### [PROBLEM STATEMENT]
For the entries that follow, give the number of lines holding the string "several" and nothing more.

### [Records drawn from a dataset]
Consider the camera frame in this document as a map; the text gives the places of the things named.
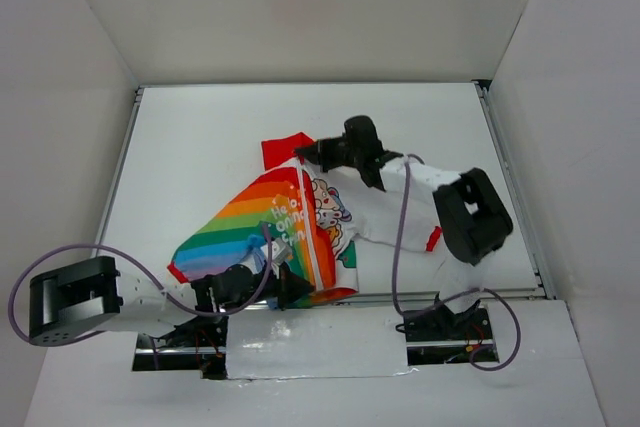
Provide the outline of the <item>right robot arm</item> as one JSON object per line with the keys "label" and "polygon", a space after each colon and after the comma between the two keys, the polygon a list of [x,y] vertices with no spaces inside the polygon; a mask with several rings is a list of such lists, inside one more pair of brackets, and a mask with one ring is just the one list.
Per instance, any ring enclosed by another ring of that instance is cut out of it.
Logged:
{"label": "right robot arm", "polygon": [[513,231],[513,221],[486,172],[447,171],[415,154],[386,149],[368,116],[348,119],[338,137],[295,148],[305,165],[327,181],[328,200],[317,216],[329,223],[329,209],[348,212],[344,232],[394,249],[391,291],[398,291],[400,252],[429,253],[444,245],[448,268],[434,305],[406,313],[404,323],[433,328],[446,338],[467,330],[479,307],[485,262]]}

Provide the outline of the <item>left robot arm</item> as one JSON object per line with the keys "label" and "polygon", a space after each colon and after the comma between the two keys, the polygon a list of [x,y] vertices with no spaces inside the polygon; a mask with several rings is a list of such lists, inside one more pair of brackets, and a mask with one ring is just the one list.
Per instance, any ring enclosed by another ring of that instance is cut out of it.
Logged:
{"label": "left robot arm", "polygon": [[183,287],[157,287],[142,274],[121,272],[110,256],[39,274],[29,283],[28,341],[58,347],[90,332],[136,332],[182,346],[196,329],[226,321],[230,311],[268,300],[286,309],[314,291],[285,262],[267,278],[249,264],[246,259]]}

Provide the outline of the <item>rainbow and white kids jacket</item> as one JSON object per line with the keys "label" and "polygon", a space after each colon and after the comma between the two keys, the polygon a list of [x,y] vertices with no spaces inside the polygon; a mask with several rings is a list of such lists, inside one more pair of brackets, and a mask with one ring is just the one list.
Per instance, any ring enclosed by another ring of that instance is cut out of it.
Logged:
{"label": "rainbow and white kids jacket", "polygon": [[342,205],[329,209],[329,223],[318,220],[318,200],[328,200],[327,181],[294,153],[315,140],[303,132],[261,143],[264,171],[174,252],[171,275],[189,284],[250,261],[259,273],[278,238],[293,252],[287,262],[295,274],[314,285],[314,292],[289,307],[308,307],[344,299],[358,292],[357,239],[344,232],[348,217]]}

### [EXERCISE OUTPUT]
3